Emoji vs emoticon vs kaomoji

They all add feeling to text, but “emoji,” “emoticon” and “kaomoji” are three different things with different origins. Here's how to tell them apart.

Emoticon

An emoticon is made from regular punctuation — :-), ;), :( — read by tilting your head. It dates to the early 1980s on bulletin boards and predates emoji by over a decade. It's just ASCII characters.

Emoji

An emoji is an actual pictographic character encoded in Unicode — 😀, 🔥, 🍕. It originated in late-1990s Japan (“emoji” means “picture character”) and went global when phones adopted the Unicode emoji set. Each is a real code point, not punctuation.

Kaomoji

Kaomoji are Japanese-style “face characters” built from a wider set of Unicode symbols and read upright, without tilting: (╯°□°)╯︵ ┻━┻, ¯\_(ツ)_/¯. They're more elaborate than Western emoticons and use many characters.

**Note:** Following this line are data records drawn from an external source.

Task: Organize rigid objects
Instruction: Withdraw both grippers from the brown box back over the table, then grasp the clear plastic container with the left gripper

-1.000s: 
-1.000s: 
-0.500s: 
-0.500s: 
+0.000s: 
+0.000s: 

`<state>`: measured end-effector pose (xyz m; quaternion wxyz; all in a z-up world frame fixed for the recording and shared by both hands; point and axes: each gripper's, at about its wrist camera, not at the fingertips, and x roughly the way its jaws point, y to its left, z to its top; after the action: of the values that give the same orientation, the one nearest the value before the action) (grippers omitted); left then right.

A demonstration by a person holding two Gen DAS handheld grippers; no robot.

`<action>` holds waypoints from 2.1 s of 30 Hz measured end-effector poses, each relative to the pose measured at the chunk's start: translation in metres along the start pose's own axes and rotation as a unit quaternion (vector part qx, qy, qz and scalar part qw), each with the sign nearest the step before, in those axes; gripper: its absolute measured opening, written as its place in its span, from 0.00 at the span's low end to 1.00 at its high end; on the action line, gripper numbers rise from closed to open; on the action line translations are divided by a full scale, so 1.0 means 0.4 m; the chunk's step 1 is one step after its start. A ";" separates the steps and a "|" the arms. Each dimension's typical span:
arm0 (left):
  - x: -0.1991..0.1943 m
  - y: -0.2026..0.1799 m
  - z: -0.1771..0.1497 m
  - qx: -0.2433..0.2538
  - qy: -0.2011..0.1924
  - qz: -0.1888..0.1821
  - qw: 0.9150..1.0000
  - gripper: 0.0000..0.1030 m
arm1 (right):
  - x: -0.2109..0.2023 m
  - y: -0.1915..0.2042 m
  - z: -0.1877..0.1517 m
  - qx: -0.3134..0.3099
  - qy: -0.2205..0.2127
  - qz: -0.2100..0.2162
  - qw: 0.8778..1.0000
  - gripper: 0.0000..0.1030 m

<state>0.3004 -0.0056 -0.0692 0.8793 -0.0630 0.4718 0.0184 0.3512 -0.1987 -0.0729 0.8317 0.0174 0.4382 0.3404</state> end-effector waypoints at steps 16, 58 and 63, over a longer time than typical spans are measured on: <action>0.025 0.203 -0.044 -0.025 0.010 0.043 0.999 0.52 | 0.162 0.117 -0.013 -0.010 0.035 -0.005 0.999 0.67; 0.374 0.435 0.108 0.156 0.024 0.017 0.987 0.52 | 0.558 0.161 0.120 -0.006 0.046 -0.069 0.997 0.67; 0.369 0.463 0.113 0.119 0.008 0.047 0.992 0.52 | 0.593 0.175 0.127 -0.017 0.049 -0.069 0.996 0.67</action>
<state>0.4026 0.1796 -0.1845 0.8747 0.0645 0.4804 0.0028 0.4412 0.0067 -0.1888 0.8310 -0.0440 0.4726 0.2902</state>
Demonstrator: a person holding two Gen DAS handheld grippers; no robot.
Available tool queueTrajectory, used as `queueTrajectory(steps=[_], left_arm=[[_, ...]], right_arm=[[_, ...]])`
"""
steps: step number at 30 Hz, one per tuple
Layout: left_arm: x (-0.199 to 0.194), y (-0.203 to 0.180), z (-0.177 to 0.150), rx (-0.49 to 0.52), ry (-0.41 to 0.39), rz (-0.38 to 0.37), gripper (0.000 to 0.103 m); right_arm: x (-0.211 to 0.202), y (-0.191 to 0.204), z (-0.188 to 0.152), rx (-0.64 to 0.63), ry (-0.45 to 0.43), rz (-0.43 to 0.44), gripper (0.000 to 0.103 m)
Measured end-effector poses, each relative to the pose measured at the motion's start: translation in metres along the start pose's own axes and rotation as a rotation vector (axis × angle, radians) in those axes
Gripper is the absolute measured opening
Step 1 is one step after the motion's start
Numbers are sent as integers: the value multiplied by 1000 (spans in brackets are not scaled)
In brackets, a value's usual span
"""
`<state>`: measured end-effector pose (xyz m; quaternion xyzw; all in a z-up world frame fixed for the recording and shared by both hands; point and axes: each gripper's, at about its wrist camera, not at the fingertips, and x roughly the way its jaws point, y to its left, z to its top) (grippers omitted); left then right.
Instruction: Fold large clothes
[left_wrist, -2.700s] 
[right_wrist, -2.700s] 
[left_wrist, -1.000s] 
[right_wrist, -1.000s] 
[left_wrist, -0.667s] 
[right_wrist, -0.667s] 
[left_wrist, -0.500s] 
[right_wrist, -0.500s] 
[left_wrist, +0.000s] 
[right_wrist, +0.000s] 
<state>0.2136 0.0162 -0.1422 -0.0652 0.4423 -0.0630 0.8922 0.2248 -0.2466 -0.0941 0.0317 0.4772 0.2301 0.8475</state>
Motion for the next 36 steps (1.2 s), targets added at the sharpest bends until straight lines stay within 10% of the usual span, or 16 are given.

In short: emoticons are punctuation faces, emoji are Unicode pictures, and kaomoji are upright multi-character faces.

Frequently asked questions

Is a smiley an emoji or emoticon?

:-) typed from punctuation is an emoticon; 😀 as a single pictographic character is an emoji.

What is kaomoji?

Japanese-style faces made from many Unicode characters, read upright — like ¯\_(ツ)_/¯.